### Required action:
Within the material below, transcribe exactly the lines from the one holding "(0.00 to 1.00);" through the one holding "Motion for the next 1", keeping both ends and skipping the rest.

### Supplied records:
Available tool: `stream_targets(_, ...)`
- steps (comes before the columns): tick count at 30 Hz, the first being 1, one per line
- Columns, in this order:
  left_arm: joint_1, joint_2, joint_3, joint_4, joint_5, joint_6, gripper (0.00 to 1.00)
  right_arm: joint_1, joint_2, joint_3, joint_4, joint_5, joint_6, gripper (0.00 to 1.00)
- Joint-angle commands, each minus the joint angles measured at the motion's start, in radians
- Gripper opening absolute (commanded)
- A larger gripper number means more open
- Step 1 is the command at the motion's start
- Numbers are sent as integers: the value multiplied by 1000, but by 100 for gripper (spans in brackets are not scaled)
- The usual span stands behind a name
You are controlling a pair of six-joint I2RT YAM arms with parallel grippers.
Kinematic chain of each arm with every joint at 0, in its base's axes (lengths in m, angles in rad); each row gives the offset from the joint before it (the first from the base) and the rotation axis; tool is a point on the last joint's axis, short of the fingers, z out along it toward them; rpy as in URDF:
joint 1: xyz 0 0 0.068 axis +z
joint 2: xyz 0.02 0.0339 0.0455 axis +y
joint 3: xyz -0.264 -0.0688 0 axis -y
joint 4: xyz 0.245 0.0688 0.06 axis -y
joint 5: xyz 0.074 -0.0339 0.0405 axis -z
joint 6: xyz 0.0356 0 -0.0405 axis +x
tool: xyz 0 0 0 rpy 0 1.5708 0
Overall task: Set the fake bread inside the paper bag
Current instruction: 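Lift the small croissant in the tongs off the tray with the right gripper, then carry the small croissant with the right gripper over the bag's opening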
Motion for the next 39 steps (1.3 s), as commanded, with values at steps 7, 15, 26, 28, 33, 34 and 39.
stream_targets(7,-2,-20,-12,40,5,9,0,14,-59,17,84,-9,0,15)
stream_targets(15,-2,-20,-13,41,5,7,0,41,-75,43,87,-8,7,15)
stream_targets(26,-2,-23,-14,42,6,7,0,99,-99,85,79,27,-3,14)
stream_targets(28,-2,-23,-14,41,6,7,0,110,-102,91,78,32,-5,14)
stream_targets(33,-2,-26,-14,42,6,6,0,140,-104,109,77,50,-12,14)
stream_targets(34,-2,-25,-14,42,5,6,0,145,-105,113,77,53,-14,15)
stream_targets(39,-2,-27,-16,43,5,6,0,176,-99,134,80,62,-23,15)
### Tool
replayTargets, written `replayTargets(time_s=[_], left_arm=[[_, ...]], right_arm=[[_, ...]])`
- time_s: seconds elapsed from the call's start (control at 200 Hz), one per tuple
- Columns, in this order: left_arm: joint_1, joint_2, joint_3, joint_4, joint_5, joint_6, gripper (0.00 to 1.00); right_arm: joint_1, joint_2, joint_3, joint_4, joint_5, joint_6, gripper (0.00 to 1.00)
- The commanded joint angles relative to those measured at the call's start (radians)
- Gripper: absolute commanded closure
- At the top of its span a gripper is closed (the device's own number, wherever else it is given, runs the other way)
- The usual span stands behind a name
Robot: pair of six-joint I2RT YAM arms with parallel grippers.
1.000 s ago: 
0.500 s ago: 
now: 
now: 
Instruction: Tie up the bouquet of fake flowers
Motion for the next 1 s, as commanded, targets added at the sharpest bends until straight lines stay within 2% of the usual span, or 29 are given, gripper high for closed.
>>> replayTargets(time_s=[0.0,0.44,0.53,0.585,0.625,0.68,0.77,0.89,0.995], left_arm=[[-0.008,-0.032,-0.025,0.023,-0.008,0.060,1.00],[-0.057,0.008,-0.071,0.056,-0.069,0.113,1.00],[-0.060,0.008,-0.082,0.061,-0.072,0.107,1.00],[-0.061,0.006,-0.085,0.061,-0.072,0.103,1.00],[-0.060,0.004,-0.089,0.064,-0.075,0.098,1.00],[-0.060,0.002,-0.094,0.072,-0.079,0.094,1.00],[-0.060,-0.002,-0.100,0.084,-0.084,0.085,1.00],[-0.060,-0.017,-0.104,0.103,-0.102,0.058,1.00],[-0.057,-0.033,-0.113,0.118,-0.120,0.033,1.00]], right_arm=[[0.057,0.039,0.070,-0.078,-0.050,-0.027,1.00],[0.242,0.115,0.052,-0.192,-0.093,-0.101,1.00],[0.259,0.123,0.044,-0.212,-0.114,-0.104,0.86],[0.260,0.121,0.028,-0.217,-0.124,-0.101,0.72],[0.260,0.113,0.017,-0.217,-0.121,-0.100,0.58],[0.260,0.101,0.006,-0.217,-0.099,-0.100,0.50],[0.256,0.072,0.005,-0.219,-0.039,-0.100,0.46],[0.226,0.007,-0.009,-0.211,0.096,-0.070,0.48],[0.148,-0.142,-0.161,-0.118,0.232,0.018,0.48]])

### Expected answer:
- Columns, in this order: left_arm: joint_1, joint_2, joint_3, joint_4, joint_5, joint_6, gripper (0.00 to 1.00); right_arm: joint_1, joint_2, joint_3, joint_4, joint_5, joint_6, gripper (0.00 to 1.00)
- The commanded joint angles relative to those measured at the call's start (radians)
- Gripper: absolute commanded closure
- At the top of its span a gripper is closed (the device's own number, wherever else it is given, runs the other way)
- The usual span stands behind a name
Robot: pair of six-joint I2RT YAM arms with parallel grippers.
1.000 s ago: 
0.500 s ago: 
now: 
now: 
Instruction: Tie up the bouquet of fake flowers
Motion for the next 1 s, as commanded, targets added at the sharpest bends until straight lines stay within 2% of the usual span, or 29 are given, gripper high for closed.

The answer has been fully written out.